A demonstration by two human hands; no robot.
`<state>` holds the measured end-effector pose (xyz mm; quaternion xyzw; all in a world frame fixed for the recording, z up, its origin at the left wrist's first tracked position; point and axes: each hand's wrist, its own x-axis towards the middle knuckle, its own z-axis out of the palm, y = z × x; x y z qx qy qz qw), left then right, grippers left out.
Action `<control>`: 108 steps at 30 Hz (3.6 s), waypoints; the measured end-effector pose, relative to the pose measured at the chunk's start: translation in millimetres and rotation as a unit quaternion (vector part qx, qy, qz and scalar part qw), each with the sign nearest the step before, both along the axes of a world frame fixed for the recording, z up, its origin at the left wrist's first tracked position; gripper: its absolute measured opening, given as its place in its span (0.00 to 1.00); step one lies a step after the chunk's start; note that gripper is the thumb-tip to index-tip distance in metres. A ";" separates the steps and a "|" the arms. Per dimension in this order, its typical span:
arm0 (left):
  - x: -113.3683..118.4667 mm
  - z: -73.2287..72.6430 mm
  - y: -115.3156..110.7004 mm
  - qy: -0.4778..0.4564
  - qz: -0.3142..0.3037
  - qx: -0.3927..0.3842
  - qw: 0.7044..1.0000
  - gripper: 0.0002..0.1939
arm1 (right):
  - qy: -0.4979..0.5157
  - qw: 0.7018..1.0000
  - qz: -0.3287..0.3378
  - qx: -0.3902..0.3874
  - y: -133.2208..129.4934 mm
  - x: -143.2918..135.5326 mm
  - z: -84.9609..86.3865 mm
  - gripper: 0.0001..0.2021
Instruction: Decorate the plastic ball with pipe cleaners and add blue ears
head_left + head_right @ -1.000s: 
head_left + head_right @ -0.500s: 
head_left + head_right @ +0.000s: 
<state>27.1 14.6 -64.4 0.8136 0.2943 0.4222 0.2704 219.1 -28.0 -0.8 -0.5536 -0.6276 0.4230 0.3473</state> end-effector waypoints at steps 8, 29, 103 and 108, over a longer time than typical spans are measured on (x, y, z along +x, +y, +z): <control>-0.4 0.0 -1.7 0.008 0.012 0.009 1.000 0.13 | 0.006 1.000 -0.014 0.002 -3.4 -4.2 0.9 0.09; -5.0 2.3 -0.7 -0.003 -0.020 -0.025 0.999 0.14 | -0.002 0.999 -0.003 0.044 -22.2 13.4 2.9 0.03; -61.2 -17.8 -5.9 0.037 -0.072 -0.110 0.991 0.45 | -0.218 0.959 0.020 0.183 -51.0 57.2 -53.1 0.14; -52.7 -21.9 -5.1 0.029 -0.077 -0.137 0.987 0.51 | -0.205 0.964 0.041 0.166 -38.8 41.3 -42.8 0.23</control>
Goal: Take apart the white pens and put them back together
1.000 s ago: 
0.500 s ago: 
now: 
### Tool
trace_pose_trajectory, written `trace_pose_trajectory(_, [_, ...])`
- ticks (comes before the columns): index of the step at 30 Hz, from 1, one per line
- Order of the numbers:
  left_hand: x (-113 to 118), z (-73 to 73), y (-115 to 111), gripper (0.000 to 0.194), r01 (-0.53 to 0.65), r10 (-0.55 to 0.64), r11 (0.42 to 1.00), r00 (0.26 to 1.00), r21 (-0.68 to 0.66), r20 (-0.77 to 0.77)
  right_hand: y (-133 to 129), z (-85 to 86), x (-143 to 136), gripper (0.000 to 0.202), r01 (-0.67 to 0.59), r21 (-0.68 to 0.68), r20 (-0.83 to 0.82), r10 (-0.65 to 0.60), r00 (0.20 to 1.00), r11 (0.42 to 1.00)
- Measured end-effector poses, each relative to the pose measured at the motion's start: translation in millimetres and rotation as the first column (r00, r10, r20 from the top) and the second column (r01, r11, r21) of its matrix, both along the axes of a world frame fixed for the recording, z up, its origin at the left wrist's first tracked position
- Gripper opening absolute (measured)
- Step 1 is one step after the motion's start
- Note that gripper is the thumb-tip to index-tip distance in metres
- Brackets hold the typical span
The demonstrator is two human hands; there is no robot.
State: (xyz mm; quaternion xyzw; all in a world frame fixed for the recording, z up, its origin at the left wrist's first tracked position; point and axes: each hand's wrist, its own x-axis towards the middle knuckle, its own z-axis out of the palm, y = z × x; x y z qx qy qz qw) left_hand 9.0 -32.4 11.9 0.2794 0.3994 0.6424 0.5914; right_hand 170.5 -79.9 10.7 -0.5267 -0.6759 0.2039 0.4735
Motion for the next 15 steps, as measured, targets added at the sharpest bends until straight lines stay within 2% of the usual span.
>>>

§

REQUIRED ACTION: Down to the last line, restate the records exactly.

ANSWER SPACE:
A demonstration by two human hands; no robot.
`<state>` holds the measured end-effector pose (xyz mm; quaternion xyzw; all in a world frame fixed for the recording, z up, its origin at the left wrist's first tracked position; point and axes: each hand's wrist, its own x-axis towards the middle knuckle, its own z-axis out of the palm, y = z × x; x y z qx qy qz qw), left then right, grippers left out.
Action `<control>`: 108 steps at 30 Hz (3.6 s), waypoints; the measured end-effector pose, relative to the pose measured at the chunk's start: translation in millimetres and rotation as a unit quaternion (vector part qx, qy, qz and scalar part qw), each with the sign nearest the step before, both along the axes of a world frame fixed for the recording, z up, its origin at the left wrist's first tracked position; gripper: its absolute measured opening, given as its place in its span (0.00 to 1.00); step one lies a step after the chunk's start; note that gripper is the thumb-tip to index-tip distance in metres. A ";" separates the steps and a "|" the arms. Per dimension in this order, its typical span:
arm0 (left):
  - x: -113.3683..118.4667 mm
  - z: -73.2287..72.6430 mm
  - y: -115.3156..110.7004 mm
  - qy: -0.4778..0.4564
  - qz: -0.3142..0.3037
  - qx: -0.3927..0.3842
  - qw: 0.7044..1.0000
  - gripper: 0.0002..0.1939
arm1 (right):
  - qy: -0.4979..0.5157
  - qw: 0.7018..1.0000
  - qz: -0.3287..0.3378
  - qx: -0.3902..0.3874
  - y: -133.2208..129.4934 mm
  - x: -143.2918..135.5326 mm
  - z: -84.9609..86.3865 mm
  - gripper: 0.0001..0.2021
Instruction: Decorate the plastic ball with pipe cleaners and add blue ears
head_left + head_right @ -1.000s: 
head_left + head_right @ -0.500s: 
head_left + head_right @ +0.000s: 
<state>27.1 14.6 -64.4 0.8136 0.2943 0.4222 0.2704 219.1 -28.0 -0.8 -0.5536 -0.6276 0.4230 0.3473</state> end-effector waypoints at steps 8, 29, 103 and 108, over a longer time than typical spans are measured on (x, y, z along +x, +y, +z): <control>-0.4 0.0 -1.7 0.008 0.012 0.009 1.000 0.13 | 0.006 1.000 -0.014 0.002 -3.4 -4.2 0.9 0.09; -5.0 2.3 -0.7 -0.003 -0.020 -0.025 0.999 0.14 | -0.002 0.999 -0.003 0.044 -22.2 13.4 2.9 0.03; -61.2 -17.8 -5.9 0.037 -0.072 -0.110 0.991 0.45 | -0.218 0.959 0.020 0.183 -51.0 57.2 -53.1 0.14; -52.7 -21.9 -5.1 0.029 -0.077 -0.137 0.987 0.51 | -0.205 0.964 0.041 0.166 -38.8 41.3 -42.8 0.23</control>
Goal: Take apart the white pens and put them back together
1.000 s ago: 
0.500 s ago: 
now: 
### Tool
trace_pose_trajectory, written `trace_pose_trajectory(_, [_, ...])`
- ticks (comes before the columns): index of the step at 30 Hz, from 1, one per line
- Order of the numbers:
  left_hand: x (-113 to 118), z (-73 to 73), y (-115 to 111), gripper (0.000 to 0.194), r01 (-0.53 to 0.65), r10 (-0.55 to 0.64), r11 (0.42 to 1.00), r00 (0.26 to 1.00), r21 (-0.68 to 0.66), r20 (-0.77 to 0.77)
  right_hand: y (-133 to 129), z (-85 to 86), x (-143 to 136), gripper (0.000 to 0.202), r01 (-0.67 to 0.59), r21 (-0.68 to 0.68), r20 (-0.83 to 0.82), r10 (-0.65 to 0.60), r00 (0.20 to 1.00), r11 (0.42 to 1.00)
- Measured end-effector poses, each relative to the pose measured at the motion's start: translation in millimetres and rotation as the first column (r00, r10, r20 from the top) and the second column (r01, r11, r21) of its matrix, both along the axes of a world frame fixed for the recording, z up, its origin at the left wrist's first tracked position
- Gripper opening absolute (measured)
- Step 1 is one step after the motion's start
- Note that gripper is the thumb-tip to index-tip distance in metres
- Brackets hold the typical span
The demonstrator is two human hands; there is no robot.
State: (xyz mm; quaternion xyzw; all in a world frame fixed for the recording, z up, its origin at the left wrist's first tracked position; point and axes: each hand's wrist, its own x-axis towards the middle knuckle, its own z-axis out of the palm, y = z × x; x y z qx qy qz qw) left_hand 9.0 -32.4 11.9 0.2794 0.3994 0.6424 0.5914; right_hand 170.5 -79.9 10.7 -0.5267 -0.6759 0.2039 0.4735
Motion for the next 15 steps, as measured, targets added at the sharpest bends until straight lines stay within 2% of the usual span.
>>>

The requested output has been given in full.